**EXERCISE AIM**
Out of the records below, copy all lines in which the word "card" occurs.

━━ GIVEN DATA ━━

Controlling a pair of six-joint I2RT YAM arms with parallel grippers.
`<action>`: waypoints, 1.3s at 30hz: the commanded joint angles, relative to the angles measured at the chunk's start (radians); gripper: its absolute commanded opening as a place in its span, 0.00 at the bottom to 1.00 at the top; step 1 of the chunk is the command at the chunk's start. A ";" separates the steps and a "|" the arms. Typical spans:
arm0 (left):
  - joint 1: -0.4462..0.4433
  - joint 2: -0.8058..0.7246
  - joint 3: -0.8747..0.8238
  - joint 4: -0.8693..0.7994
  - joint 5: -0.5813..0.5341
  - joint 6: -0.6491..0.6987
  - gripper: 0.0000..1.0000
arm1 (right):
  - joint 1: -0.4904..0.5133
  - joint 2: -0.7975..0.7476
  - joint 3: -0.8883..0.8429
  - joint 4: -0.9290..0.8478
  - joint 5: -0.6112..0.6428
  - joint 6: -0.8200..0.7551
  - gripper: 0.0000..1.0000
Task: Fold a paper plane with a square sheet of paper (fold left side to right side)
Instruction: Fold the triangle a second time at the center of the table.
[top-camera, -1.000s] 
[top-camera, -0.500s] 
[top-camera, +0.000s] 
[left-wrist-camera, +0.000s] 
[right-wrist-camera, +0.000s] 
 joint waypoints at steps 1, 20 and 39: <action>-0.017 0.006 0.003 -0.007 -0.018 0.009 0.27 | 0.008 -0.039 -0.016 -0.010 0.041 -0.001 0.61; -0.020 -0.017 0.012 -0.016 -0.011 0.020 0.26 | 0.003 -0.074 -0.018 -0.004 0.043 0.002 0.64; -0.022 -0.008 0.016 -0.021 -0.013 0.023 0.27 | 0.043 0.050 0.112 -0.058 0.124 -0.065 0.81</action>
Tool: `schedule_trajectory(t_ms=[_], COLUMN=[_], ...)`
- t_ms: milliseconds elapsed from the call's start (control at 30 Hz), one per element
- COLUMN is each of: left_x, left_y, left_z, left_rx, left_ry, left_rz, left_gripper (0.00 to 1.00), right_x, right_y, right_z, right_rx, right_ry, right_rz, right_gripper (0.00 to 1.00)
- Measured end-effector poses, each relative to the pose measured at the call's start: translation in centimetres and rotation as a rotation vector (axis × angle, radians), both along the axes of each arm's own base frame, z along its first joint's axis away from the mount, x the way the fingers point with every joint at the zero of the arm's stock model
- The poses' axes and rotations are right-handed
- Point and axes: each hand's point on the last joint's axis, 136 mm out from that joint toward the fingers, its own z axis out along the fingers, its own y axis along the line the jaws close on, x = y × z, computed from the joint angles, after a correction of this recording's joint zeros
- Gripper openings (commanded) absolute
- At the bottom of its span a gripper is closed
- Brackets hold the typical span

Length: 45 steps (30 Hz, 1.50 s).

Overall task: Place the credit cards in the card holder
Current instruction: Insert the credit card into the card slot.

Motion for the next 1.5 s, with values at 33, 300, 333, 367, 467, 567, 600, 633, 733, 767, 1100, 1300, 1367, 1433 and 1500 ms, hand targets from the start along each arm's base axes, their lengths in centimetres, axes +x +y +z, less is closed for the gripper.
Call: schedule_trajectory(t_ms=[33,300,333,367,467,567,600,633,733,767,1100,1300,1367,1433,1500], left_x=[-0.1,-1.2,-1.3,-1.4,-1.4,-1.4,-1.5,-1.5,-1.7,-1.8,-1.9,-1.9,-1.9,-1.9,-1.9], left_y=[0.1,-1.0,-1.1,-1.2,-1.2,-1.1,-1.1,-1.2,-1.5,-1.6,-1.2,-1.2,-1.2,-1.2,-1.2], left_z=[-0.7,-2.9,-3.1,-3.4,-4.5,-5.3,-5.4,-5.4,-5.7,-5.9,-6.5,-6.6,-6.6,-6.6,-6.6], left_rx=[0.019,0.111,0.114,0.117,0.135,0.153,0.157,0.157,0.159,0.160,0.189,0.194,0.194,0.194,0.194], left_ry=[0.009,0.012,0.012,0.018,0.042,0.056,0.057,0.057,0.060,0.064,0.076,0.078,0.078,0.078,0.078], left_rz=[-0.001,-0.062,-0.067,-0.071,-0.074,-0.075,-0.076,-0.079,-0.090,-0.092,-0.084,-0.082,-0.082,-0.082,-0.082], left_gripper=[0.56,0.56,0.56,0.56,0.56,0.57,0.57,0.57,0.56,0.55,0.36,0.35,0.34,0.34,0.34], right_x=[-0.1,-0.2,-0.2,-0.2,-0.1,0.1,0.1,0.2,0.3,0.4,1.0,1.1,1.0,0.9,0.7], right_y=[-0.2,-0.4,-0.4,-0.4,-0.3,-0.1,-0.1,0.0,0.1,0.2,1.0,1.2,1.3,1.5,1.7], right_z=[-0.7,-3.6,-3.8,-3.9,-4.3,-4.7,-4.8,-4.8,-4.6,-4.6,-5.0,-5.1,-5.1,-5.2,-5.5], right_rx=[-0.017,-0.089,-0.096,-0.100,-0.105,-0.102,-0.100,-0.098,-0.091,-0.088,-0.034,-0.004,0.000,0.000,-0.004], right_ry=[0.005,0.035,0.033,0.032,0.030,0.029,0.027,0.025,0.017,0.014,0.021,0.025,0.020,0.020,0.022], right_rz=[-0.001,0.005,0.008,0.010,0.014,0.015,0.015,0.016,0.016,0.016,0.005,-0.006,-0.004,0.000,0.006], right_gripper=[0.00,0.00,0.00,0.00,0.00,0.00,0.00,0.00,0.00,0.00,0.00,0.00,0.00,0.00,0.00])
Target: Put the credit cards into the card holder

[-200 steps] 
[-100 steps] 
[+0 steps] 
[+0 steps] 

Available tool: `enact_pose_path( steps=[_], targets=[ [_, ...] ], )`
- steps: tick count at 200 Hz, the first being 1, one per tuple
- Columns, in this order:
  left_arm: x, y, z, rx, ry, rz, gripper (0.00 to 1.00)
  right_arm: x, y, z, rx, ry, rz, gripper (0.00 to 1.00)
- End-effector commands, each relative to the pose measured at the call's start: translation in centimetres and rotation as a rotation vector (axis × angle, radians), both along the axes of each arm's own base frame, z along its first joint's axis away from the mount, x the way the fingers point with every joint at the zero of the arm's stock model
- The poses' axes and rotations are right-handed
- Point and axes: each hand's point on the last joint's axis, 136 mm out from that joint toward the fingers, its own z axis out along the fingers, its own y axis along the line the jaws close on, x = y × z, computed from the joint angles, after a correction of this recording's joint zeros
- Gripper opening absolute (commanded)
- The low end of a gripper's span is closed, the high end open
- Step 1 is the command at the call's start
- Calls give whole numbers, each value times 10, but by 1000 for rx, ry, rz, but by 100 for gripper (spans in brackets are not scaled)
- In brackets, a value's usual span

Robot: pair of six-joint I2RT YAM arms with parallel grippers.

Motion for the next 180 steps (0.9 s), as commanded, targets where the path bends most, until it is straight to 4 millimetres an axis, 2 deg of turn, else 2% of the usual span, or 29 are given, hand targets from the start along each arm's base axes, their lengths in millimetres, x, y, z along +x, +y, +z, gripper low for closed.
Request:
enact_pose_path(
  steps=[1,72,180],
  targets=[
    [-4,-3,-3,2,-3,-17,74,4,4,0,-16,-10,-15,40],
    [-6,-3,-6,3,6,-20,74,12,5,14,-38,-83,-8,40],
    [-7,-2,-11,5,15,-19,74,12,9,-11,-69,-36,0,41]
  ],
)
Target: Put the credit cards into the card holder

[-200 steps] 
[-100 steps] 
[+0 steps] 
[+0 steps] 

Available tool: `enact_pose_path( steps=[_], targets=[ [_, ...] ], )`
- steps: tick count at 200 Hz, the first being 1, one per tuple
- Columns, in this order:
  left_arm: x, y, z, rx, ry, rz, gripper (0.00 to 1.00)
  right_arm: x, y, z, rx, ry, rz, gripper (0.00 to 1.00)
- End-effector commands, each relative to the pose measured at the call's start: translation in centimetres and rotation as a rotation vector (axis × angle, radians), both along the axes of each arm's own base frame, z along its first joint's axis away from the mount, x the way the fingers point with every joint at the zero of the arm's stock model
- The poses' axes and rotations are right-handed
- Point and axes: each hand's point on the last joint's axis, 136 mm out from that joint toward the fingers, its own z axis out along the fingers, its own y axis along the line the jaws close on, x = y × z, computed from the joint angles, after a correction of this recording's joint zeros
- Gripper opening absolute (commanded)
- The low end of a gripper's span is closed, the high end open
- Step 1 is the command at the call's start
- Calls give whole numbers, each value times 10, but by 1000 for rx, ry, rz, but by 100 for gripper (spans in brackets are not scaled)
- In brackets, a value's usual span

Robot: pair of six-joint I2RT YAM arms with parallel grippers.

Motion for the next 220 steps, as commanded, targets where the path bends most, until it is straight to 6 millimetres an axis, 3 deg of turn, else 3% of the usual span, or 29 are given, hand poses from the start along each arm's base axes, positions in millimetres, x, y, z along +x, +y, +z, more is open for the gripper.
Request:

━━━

**TASK OUTPUT**
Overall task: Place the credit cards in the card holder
Current instruction: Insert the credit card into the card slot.
Target: Put the credit cards into the card holder
Target: Put the credit cards into the card holder

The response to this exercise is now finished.